Table 1.
Protein* | Exposed surface area of mutated residue in the native state (Å2)† | Percent area of mutated residue exposed in the native state† | Stability in bulk solution (kcal mol−1) | Change in stability in bulk solution upon mutation (kcal mol−1)‡ | Stability in the cavity (kcal mol−1) | Change in stability in the cavity upon mutation (kcal mol−1)‡ |
---|---|---|---|---|---|---|
WT in GroE§ | - | - | −3.45 ± 0.09 | - | 2.4 ± 0.2 | - |
WT in (αβ)4 | - | - | −3.45 ± 0.09 | - | 2.7 ± 0.3 | - |
WT in β9 | - | - | −3.45 ± 0.09 | - | 3.3 ± 0.2 | - |
L9V in GroE | 4.0 | 3.5 | −2.60 ± 0.13 | 0.85 ± 0.15 | 3.7 ± 0.3 | 1.3 ± 0.4 |
I41V in GroE | 0.0 | 0 | −2.95 ± 0.07 | 0.50 ± 0.11 | 1.6 ± 0.1 | −0.8 ± 0.2 |
I61V in GroE | 0.1 | 0 | −3.16 ± 0.07 | 0.29 ± 0.11 | 2.2 ± 0.2 | −0.2 ± 0.3 |
L93V in GroE | 5.4 | 4.0 | −1.52 ± 0.18 | 1.93 ± 0.20 | 0.9 ± 0.1 | −1.5 ± 0.2 |
I95V in GroE | 5.8 | 3.5 | −3.03 ± 0.09 | 0.42 ± 0.13 | 2.8 ± 0.3 | 0.4 ± 0.4 |
*Single-letter notation of amino acids is used.

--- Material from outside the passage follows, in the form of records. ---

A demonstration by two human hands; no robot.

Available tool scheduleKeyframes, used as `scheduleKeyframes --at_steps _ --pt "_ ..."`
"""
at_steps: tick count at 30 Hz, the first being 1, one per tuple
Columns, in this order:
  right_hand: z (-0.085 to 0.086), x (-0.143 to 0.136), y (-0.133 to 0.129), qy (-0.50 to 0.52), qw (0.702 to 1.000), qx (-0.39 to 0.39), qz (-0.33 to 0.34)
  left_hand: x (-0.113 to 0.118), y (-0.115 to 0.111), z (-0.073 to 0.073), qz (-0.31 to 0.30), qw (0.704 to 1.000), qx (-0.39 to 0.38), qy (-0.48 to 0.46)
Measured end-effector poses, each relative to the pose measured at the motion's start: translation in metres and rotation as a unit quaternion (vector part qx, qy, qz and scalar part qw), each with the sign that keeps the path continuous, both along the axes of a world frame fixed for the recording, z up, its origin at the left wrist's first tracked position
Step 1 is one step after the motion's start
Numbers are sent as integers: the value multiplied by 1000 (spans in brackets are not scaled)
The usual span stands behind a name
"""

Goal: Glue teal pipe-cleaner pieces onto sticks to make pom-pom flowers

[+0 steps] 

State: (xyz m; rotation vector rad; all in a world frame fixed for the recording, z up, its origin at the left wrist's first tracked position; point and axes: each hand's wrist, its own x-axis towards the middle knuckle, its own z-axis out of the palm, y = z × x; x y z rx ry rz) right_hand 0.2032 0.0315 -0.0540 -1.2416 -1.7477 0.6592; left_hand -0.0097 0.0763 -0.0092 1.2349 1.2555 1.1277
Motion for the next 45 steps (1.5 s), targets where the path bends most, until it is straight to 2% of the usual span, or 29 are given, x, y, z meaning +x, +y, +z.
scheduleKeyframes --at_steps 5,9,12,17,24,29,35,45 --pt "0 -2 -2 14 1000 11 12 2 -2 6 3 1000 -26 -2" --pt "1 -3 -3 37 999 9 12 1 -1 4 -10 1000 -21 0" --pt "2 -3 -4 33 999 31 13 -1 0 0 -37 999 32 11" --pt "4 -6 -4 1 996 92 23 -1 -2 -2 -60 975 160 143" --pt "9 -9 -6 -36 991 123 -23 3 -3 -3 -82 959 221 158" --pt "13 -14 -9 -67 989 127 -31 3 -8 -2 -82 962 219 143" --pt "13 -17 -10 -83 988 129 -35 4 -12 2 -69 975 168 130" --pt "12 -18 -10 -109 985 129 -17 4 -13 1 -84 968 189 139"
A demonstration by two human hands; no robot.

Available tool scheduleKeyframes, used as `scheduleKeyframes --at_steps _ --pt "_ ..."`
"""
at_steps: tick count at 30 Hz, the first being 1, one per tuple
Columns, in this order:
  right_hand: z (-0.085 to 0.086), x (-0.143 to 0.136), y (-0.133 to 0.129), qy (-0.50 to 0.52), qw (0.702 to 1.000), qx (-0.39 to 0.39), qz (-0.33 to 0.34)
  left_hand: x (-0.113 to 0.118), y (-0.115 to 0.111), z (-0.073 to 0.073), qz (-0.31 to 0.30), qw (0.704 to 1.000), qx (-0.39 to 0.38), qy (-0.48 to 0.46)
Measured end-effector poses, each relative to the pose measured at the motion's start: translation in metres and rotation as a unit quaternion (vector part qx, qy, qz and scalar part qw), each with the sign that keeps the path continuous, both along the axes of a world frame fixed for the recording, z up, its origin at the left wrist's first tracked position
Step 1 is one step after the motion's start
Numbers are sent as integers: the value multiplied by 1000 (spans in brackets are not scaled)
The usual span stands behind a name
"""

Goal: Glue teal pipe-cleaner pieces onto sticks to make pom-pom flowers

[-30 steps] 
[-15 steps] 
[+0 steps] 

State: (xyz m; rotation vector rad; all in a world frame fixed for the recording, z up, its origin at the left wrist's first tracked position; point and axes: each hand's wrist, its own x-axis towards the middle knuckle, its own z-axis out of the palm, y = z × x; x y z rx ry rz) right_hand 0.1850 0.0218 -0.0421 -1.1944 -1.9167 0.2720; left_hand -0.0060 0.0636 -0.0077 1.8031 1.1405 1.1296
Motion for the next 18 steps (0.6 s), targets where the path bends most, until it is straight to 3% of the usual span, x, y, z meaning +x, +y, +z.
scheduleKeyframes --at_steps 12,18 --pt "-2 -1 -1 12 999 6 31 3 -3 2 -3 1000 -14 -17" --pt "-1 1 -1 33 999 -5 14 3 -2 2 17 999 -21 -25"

†Values represent averages for the two dihydrofolate reductase chains (A and B) related by noncrystallographic symmetry in the crystal structure (PDB ID: 2zza). The solvent-accessible surface areas for each residue listed were calculated using PyMOL.
‡The changes in stability in bulk solution and in the cavity upon mutation were calculated as: ∆G(mutant) – ∆G(wild-type).
§The data for wild-type DHFRMp in the chimera were reported before (23).